魔恋奇譚~憧れカレと一緒に王国を救うため、魔法使いになりました

 ほかに部屋が空いていたとしても、私が二人きりにはさせませんよーだ。

 むくれ顔の私を含む三人を、宿屋の主人が一階の奥の部屋に案内してくれた。窓際から三列にベッドが並んでいて、テーブルと椅子が三脚あるだけの部屋だ。

「あたしはここ。
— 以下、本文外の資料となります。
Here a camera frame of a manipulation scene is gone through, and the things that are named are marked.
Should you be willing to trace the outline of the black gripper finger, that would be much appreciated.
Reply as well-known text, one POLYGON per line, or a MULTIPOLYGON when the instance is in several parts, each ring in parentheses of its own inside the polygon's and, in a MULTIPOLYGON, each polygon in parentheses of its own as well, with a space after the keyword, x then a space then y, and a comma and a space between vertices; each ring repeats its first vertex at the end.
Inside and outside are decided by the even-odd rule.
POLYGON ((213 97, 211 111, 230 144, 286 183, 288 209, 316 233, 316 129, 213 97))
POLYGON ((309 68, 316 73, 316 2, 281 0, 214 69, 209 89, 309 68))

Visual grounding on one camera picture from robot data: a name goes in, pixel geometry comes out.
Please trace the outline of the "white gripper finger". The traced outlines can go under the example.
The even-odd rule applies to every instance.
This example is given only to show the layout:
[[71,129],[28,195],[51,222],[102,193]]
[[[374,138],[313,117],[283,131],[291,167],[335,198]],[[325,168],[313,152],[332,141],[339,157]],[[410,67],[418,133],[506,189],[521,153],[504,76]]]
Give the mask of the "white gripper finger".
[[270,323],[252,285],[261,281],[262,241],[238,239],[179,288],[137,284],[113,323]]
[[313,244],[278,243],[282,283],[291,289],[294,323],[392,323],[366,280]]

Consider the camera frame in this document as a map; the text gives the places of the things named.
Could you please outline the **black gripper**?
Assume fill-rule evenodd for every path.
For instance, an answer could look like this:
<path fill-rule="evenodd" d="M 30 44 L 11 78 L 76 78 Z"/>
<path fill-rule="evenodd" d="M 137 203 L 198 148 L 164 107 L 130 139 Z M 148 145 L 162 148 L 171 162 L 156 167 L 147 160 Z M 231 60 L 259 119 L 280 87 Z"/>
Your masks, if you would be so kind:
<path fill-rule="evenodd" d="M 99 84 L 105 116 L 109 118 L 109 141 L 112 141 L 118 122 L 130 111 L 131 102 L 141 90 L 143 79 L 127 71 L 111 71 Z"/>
ユウヒはあたしの隣よね?」

 アーマントゥルードさんが一番窓に近いベッドに荷物を置き、隣のベッドを示して勇飛くんに言った。

「そうだね、そうしよう」

 ってことは、私は廊下側のベッド……。

 なんで二人は隣同士なのよ、と思ったけど、でも、私の隣も勇飛くんだから、まあ我慢しよう。

「ねえ、夕食前に公衆浴場に行かない?」

 アーマントゥルードさんが私たちを誘った。

「そうだね。旅の疲れを癒やせそうだ」

 勇飛くんの言葉で、私たちは村の公衆浴場に向かった。歴史の教科書で見るような石造りの建物で、男性用浴室と女性用浴室に分かれている。私はアーマントゥルードさんと一緒に女性用浴室に入った。脱衣室で服を脱ぎ、腰紐に挟んでいた魔法の杖は衣服の下に隠した。